Your Heart Needs Vitamin D
Being vitamin D deficient can massively increase your heart disease risk. Vitamin D is the only known substrate for a potent, pleiotropic (meaning it produces multiple effects), repair and maintenance seco-steroid hormone that serves multiple gene-regulatory functions in your body. This is why vitamin D functions in so many different tissues—one of which is your heart.

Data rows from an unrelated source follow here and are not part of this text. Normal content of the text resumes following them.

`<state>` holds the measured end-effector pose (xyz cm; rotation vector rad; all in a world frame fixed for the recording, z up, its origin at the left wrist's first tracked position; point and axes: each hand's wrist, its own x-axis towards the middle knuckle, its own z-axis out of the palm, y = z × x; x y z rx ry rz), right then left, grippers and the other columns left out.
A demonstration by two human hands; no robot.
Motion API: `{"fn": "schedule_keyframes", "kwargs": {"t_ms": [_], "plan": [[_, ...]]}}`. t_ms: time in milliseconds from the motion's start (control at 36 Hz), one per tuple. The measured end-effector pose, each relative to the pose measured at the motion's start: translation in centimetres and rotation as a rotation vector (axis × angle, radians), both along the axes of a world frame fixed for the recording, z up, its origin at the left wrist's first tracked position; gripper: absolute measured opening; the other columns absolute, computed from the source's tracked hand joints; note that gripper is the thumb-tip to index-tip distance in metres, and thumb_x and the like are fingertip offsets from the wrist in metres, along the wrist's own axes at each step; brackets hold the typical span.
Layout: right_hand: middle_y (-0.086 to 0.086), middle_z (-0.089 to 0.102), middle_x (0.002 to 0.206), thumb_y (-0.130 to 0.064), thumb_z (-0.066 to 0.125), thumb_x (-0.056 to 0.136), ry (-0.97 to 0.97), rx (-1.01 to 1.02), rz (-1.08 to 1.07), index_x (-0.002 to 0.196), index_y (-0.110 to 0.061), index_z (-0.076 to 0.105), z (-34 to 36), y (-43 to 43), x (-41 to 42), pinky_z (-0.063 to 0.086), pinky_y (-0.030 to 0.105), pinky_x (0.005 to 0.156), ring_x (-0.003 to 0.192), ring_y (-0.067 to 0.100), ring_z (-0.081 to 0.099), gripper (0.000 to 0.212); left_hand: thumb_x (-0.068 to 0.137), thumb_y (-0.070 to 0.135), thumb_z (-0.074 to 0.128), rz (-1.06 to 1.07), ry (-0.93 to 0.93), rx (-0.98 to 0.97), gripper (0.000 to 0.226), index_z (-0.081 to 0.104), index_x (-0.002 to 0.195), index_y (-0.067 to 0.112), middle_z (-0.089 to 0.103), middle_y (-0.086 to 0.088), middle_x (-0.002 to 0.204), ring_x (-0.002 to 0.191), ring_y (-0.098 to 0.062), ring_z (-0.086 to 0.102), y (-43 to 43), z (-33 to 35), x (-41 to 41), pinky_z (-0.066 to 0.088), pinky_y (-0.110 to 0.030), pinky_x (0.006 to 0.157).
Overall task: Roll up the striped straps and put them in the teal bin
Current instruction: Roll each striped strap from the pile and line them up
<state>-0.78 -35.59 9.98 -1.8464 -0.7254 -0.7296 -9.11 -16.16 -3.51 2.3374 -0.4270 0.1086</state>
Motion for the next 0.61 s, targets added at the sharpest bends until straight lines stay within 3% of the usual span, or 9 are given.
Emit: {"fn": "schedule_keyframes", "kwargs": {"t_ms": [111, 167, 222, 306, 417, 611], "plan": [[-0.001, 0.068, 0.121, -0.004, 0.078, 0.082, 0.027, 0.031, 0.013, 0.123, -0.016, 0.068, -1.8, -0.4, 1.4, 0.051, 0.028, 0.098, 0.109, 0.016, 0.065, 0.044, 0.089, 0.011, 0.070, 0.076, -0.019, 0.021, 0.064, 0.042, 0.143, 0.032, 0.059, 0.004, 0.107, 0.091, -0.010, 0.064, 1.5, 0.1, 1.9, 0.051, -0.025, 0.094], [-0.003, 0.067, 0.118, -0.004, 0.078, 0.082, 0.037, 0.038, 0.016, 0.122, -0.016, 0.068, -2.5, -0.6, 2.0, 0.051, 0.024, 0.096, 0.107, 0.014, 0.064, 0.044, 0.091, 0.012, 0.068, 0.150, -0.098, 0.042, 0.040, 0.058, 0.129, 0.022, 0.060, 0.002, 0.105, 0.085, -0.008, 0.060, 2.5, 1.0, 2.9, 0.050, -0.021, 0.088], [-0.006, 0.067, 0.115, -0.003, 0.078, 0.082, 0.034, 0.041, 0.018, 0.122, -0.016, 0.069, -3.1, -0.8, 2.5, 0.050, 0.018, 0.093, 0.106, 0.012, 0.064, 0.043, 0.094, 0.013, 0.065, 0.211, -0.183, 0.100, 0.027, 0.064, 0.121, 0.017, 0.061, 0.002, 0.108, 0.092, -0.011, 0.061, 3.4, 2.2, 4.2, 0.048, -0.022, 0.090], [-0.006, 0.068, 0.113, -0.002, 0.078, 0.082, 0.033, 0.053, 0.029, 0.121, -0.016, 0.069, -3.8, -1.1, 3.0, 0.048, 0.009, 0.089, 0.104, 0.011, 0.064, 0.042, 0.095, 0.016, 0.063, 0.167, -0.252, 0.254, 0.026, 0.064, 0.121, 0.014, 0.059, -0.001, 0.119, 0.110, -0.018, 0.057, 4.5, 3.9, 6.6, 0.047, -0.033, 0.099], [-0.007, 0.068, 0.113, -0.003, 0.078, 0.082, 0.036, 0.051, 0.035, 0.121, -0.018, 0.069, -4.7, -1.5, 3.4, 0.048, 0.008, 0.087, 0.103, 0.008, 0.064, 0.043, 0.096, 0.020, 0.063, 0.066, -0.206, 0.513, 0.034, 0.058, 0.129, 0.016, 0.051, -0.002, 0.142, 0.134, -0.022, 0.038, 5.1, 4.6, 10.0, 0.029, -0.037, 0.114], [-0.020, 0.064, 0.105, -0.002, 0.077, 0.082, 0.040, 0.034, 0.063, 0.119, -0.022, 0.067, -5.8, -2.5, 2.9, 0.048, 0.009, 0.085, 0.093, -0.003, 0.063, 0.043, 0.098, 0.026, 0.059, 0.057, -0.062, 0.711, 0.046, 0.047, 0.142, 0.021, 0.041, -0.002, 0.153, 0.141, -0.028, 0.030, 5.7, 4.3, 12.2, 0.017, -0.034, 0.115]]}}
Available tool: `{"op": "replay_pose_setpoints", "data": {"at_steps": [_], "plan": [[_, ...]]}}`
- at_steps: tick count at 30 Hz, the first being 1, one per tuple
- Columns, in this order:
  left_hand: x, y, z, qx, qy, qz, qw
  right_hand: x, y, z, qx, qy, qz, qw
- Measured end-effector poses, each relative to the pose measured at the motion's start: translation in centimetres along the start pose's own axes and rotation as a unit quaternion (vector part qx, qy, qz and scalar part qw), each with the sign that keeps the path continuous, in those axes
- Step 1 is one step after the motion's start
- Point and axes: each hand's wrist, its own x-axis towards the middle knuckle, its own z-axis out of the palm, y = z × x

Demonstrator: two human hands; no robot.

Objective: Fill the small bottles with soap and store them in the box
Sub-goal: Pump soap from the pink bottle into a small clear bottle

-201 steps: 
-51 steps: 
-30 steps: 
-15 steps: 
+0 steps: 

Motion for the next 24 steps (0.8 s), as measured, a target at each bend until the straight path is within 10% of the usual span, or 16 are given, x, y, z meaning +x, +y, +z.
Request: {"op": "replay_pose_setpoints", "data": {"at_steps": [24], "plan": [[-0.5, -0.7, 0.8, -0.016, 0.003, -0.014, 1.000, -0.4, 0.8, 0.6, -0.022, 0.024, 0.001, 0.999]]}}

One 2009 study8 found that people with the lowest average vitamin D levels had a 124 percent greater risk of dying from all causes and a 378 percent greater risk of dying from a heart problem. Researchers from Finland also showed that when compared with the participants with the highest vitamin D, those with the lowest levels had a 25 percent higher risk of dying from heart disease or stroke. Arterial stiffness, a major risk factor for heart disease and stroke, is also associated with vitamin D deficiency. There are a number of physiological mechanisms triggered by vitamin D production through sunlight exposure that act to fight heart disease, including:
  • An increase in your body's natural anti-inflammatory cytokines
  • The suppression of vascular calcification
  • The inhibition of vascular smooth muscle growth
Fortunately, vitamin D deficiency is incredibly easy to fix. Ideally, you'll want to maintain a vitamin D level of at least 50 ng/ml year-round. For active treatment of heart disease, a level between 70-100 ng/ml may be warranted. For more information about how to safely and effectively optimize your vitamin D level, please see my previous article: “How Vitamin D Performance Testing Can Help You Optimize Your Health.”
Exercise Is as Effective as Drugs Against Heart Disease
Exercise is one of the safest, most effective ways to prevent and treat heart disease. This common sense advice was again confirmed in a recently published meta-review conducted by researchers at Harvard and Stanford,9 which found “no statistically detectable differences” between physical activity and medications for heart disease. The only time drugs beat exercise was for the recovery from heart failure, in which case diuretic medicines produced a better outcome.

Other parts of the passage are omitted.